Background information
- Also known as: The Straitjackets
- Origin: Nashville, Tennessee, United States
- Genres: Instrumental rock, garage rock, rock and roll, surf rock
- Years active: 1988, 1994–present
- Labels: Upstart, Spinout, Cavalcade, Yep Roc, LoveCat, Rounder
- Members: Eddie Angel Pete Curry Chris "Sugarballs" Sprague Greg Townson
- Past members: Danny Amis Scott Esbeck Jimmy Lester Jason "Teen Beat" Smay
- Website: LosStraitjackets.com

= Los Straitjackets =

American instrumental rock band

Los Straitjackets is an American instrumental rock band that formed in Nashville, Tennessee, United States, in 1988. Originally comprising guitarists Danny Amis (formerly of the Raybeats), Eddie Angel and drummer L. J. "Jimmy" Lester under the name The Straitjackets, the band split up soon after forming, but reunited as Los Straitjackets in 1994 with the addition of bassist E. Scott Esbeck. Esbeck left the band in 1998 and was replaced by Pete Curry. The current lineup also features Greg Townson on guitar and Chris Sprague on drums.

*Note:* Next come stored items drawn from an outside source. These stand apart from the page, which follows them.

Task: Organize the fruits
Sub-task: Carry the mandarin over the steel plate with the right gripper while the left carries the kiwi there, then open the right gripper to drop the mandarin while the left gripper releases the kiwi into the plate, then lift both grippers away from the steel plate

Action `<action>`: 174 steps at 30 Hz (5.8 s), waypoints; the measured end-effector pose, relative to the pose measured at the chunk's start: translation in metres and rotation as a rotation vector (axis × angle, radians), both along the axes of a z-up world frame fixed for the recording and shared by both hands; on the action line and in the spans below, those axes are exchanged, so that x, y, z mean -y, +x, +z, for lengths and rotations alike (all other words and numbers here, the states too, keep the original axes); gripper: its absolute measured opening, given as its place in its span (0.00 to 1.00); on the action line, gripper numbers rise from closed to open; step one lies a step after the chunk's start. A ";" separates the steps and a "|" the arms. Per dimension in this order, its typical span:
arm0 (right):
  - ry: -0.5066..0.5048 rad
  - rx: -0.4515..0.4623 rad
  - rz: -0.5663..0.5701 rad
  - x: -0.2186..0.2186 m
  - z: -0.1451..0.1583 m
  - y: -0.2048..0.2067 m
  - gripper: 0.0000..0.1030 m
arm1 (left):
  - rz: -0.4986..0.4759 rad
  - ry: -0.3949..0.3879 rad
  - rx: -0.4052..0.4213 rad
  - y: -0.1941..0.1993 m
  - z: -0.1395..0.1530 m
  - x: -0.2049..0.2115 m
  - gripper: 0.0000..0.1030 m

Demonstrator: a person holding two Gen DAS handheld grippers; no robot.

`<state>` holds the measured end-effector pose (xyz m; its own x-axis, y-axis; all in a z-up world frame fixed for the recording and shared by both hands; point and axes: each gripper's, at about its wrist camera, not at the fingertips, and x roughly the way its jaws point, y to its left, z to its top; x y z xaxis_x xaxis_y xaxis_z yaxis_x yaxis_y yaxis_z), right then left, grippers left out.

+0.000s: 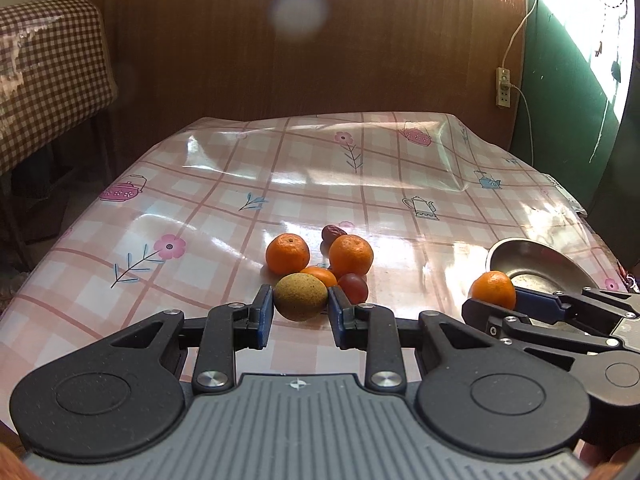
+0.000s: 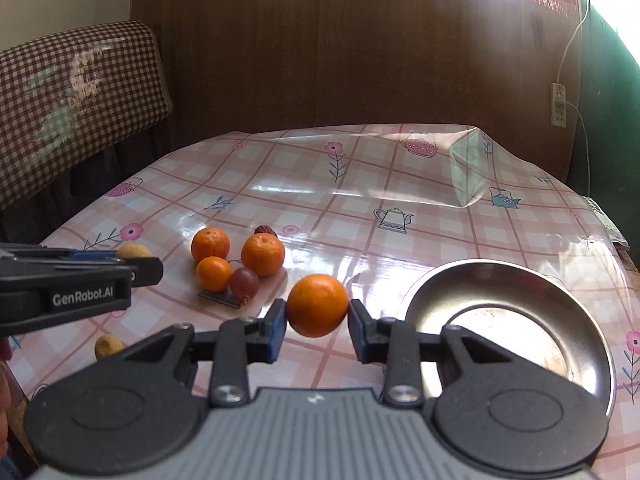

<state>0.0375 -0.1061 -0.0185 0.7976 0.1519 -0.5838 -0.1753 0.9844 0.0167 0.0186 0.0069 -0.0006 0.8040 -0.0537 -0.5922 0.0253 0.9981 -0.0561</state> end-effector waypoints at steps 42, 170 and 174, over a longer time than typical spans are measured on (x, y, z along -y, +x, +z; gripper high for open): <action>-0.003 0.044 -0.176 0.070 0.016 -0.029 0.33 | -0.146 0.005 0.009 -0.009 0.016 0.072 0.33; -0.008 0.003 -0.069 0.038 0.000 -0.028 0.47 | -0.054 0.020 -0.016 -0.038 -0.003 0.029 0.84; -0.018 -0.004 -0.027 0.024 -0.003 -0.031 0.47 | 0.013 0.039 -0.021 -0.047 -0.014 0.007 0.84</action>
<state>0.0064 -0.1303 -0.0218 0.7991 0.1195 -0.5892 -0.1484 0.9889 -0.0008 -0.0280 -0.0002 -0.0144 0.7919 -0.0203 -0.6103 0.0120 0.9998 -0.0177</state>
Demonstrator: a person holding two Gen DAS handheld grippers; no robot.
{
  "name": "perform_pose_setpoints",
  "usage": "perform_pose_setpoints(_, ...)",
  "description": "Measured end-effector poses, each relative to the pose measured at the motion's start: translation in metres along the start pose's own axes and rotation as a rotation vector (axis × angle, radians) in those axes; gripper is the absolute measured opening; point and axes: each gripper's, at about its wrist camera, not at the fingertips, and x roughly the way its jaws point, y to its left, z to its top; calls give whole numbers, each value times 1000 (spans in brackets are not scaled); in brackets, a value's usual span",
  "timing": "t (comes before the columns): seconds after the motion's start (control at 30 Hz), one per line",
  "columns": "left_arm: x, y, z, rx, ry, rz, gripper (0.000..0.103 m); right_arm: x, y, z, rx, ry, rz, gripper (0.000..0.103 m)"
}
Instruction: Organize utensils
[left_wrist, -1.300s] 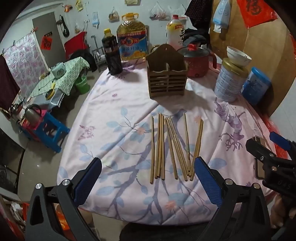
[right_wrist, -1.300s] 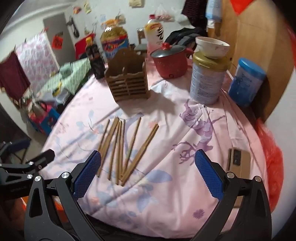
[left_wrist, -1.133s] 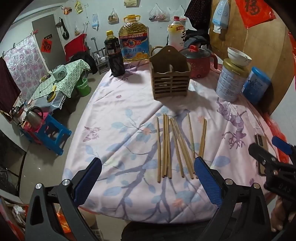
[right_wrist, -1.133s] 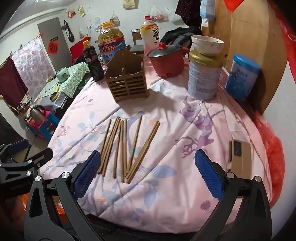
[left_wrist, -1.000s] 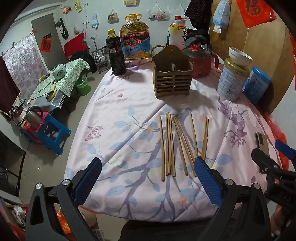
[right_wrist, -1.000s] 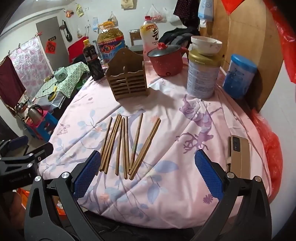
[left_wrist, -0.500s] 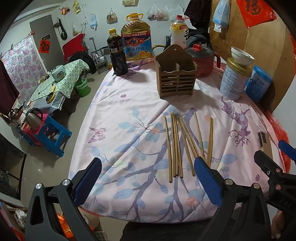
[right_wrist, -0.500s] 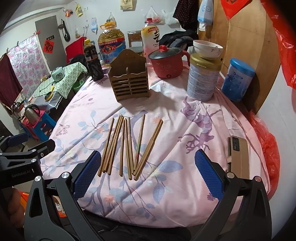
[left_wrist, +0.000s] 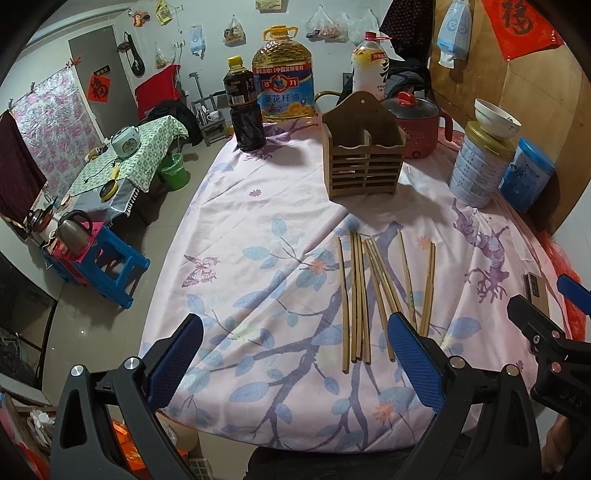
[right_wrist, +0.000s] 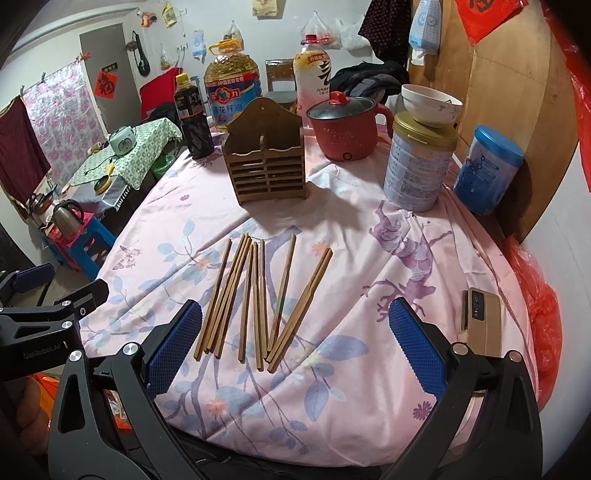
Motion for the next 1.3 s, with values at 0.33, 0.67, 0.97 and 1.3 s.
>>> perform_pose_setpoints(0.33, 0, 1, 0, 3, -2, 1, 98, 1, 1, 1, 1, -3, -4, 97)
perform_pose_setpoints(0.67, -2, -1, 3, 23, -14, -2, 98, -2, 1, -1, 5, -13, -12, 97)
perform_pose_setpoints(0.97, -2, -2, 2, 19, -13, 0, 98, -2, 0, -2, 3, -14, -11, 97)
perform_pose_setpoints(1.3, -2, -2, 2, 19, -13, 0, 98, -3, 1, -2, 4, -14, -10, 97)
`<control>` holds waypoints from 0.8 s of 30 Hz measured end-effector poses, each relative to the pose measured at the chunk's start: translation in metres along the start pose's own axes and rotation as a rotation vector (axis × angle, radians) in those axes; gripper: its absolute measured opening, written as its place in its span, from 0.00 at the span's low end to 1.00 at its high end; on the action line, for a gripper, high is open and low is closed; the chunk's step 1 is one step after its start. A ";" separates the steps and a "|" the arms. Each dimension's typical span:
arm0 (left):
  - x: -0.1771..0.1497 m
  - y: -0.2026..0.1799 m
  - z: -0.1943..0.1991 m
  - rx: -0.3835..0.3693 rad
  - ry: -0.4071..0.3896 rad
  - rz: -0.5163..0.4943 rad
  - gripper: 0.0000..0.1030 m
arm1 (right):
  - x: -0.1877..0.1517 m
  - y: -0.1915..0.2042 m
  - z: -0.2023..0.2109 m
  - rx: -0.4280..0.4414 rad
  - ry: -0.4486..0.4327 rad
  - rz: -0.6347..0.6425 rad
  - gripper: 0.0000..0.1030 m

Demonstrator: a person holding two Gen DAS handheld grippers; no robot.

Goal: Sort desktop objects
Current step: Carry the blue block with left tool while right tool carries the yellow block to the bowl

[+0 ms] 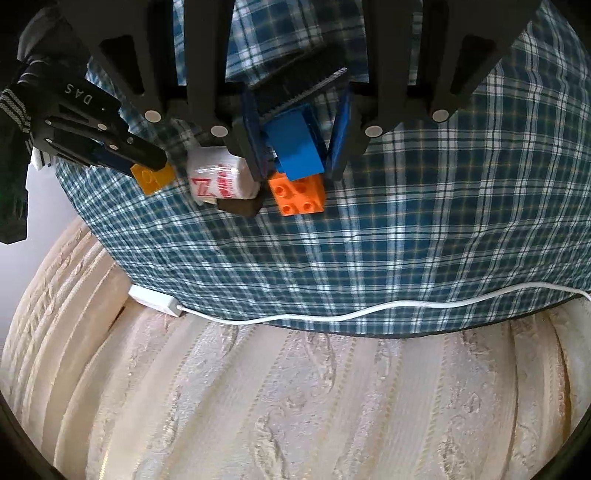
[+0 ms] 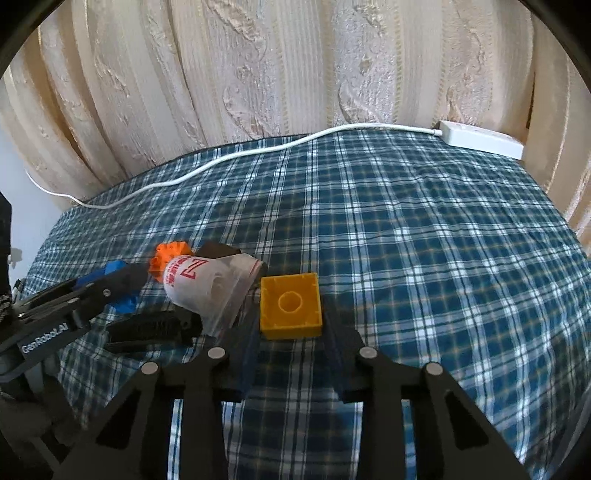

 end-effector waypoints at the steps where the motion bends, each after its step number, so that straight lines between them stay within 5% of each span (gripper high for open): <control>1: 0.000 -0.003 0.001 -0.004 -0.002 -0.006 0.36 | -0.001 -0.002 0.004 0.002 -0.006 -0.004 0.35; 24: -0.017 -0.103 0.027 -0.203 0.014 -0.154 0.36 | -0.038 -0.043 0.100 0.012 -0.134 -0.150 0.35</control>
Point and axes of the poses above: each gripper's, at about its wrist camera, not at the fingertips, and z roughly against the way its jaws point, y to its left, x to its top, the point moved 8 cm from there along -z, roughly the way its jaws point, and after that the axes turned 2 degrees about -x, right-handed, at the moved point
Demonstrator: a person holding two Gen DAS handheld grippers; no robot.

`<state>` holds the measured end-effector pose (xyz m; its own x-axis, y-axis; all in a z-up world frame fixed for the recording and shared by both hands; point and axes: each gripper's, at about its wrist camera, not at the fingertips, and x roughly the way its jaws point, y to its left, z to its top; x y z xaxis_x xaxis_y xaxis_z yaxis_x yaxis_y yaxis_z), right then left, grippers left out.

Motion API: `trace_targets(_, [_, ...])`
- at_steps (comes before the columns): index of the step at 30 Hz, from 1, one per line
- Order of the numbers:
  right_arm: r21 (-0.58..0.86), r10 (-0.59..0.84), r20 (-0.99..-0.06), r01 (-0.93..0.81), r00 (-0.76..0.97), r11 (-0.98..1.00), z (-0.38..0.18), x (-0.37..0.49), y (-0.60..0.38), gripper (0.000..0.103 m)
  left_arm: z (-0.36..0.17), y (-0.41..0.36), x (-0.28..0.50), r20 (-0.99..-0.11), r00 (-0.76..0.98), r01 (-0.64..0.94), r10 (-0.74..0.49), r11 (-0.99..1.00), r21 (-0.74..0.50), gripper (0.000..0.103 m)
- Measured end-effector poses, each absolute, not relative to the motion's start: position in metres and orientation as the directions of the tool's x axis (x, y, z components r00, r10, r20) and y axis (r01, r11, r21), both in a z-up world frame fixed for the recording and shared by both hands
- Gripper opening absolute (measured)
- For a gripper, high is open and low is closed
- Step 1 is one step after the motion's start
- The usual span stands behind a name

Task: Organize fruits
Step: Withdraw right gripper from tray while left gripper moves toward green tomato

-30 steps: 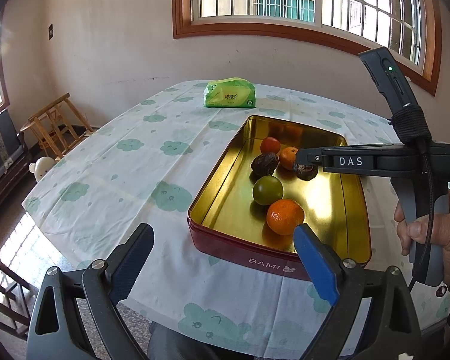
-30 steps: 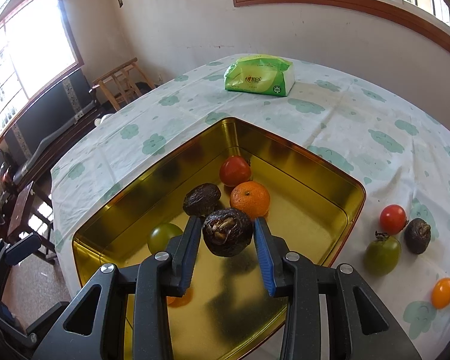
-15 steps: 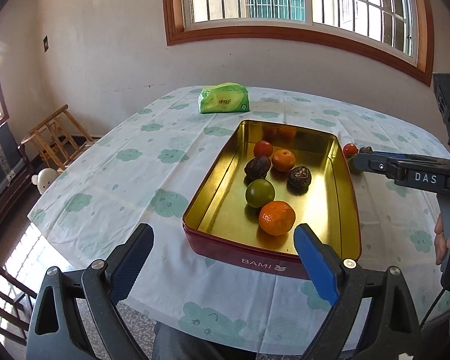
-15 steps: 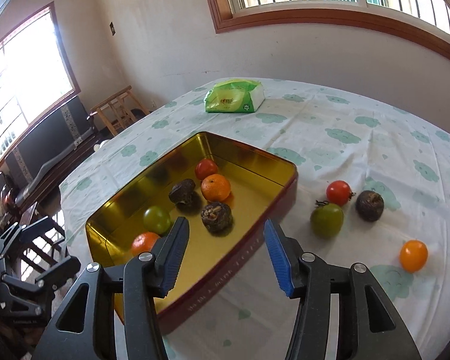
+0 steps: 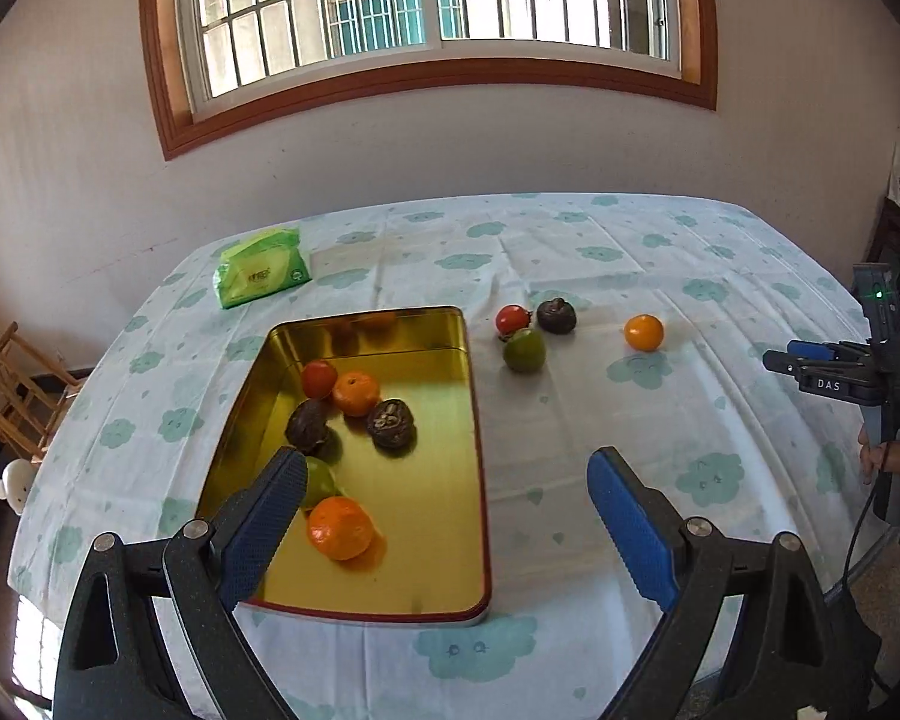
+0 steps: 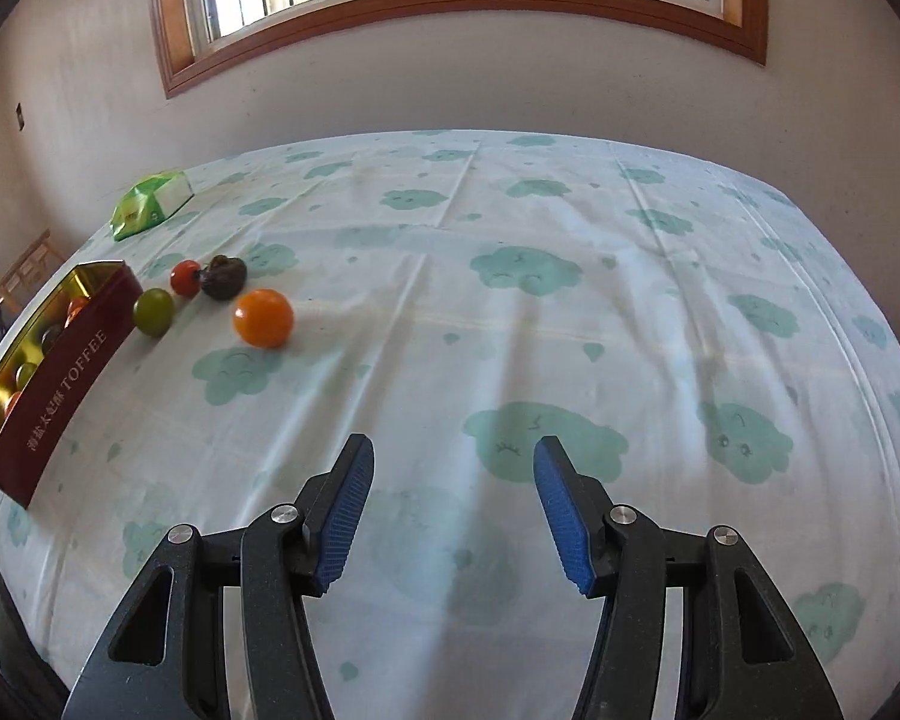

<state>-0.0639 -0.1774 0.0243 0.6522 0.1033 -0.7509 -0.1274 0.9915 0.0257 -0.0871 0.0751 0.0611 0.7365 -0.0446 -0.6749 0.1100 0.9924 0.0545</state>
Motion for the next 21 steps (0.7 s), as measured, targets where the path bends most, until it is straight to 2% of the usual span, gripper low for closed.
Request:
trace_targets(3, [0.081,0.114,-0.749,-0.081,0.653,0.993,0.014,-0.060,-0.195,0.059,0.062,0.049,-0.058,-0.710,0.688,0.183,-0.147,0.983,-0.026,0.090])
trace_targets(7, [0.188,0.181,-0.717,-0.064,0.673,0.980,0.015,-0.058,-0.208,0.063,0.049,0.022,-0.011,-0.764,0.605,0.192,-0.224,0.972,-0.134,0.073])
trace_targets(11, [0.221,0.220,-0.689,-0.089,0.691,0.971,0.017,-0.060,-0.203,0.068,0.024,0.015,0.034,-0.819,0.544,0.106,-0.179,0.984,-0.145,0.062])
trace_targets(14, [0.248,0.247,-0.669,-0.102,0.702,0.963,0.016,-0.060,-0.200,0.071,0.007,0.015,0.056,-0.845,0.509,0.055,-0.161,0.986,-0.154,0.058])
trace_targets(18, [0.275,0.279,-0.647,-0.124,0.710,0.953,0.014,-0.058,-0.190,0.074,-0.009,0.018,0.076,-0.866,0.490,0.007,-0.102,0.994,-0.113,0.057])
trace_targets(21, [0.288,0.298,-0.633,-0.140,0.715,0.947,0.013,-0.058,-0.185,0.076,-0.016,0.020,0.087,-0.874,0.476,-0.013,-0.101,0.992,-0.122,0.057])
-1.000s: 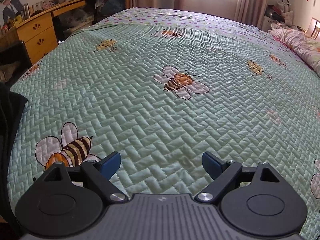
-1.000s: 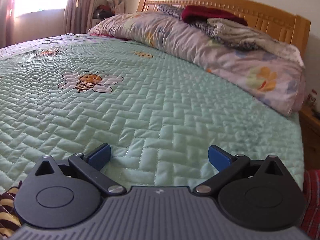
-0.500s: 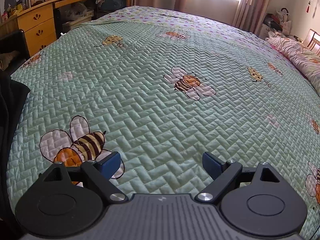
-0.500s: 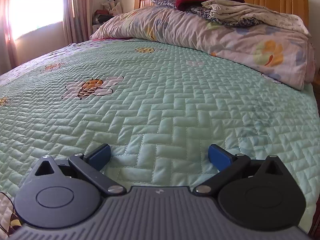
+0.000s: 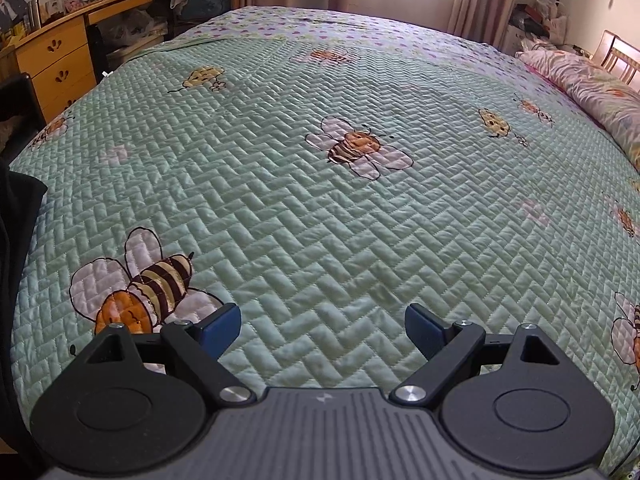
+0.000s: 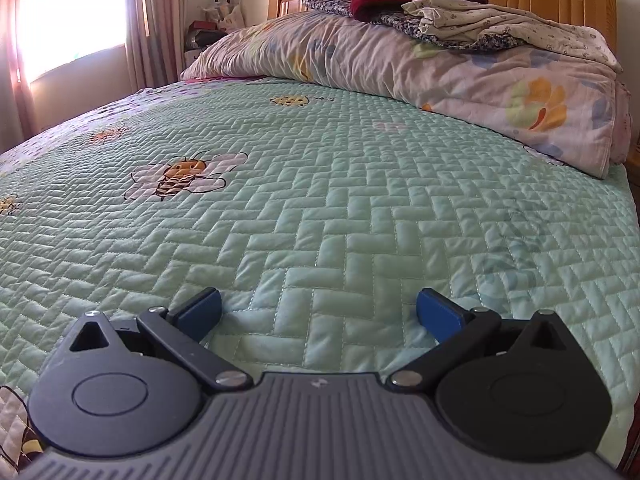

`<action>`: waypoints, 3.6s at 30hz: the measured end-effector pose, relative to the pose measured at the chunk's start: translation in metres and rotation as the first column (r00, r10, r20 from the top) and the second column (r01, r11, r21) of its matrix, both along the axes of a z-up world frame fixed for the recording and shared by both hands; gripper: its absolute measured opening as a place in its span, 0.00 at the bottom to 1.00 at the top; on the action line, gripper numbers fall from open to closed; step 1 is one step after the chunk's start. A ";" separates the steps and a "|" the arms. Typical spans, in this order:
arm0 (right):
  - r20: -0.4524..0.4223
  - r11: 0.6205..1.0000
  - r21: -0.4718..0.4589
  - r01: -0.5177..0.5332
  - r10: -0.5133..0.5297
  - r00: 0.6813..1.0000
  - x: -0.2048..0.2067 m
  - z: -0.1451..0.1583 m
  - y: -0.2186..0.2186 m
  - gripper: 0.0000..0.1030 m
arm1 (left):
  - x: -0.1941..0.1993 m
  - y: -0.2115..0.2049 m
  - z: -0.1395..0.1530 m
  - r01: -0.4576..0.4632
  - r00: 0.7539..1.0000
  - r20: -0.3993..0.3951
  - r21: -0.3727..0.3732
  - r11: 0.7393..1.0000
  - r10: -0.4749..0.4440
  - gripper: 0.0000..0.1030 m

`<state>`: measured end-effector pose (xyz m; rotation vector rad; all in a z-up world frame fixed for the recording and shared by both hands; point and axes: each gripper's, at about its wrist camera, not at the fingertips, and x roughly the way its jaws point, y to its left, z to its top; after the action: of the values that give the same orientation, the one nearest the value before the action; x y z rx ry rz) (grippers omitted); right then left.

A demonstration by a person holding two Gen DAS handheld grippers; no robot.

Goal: Fold clothes

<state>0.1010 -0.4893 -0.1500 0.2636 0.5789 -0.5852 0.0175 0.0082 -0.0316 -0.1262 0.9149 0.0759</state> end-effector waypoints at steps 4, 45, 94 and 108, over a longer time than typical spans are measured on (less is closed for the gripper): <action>0.000 1.000 0.000 0.001 -0.001 1.000 0.000 0.000 0.000 1.00 | 0.002 -0.007 0.002 0.003 1.000 -0.006 0.012 1.000 -0.003 0.88; 0.000 1.000 -0.001 0.001 -0.001 1.000 0.002 0.000 0.000 1.00 | -0.076 0.029 -0.063 0.192 0.977 0.059 0.183 0.964 -0.206 0.91; 0.000 1.000 -0.002 0.000 0.000 1.000 0.002 0.000 0.000 1.00 | -0.123 -0.039 -0.008 0.269 0.927 0.157 0.354 0.896 -0.341 0.95; 0.000 1.000 -0.002 0.000 0.000 1.000 0.002 0.000 0.000 1.00 | -0.081 -0.067 0.053 0.200 0.956 0.147 0.304 0.932 -0.253 0.95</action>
<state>0.1031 -0.4897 -0.1505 0.2616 0.5779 -0.5861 -0.0639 -0.0585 0.0214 0.2403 0.7194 -0.0197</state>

The band has released fourteen studio albums, four collaboration albums and eight live albums.

==History==
Eddie Angel was a noted rockabilly guitarist who moved to Nashville in the early 1980s to record and perform with the Planet Rockers. Danny Amis recorded and performed with the Raybeats, then worked as a sound engineer in Nashville. The two formed The Straitjackets in 1988 with Jimmy Lester, a Nashville session player who played and toured with Webb Wilder as well as Robert Gordon. They played several gigs during the summer of that year, but soon broke up.

In 1994 they reformed as Los Straitjackets, adding bass player Scott Esbeck. Their first album, The Utterly Fantastic and Totally Unbelievable Sound of Los Straitjackets, was released the following year on Upstart Records. In the post-Pulp Fiction surf revival, the group began attracting a following, though their music is not entirely surf-oriented.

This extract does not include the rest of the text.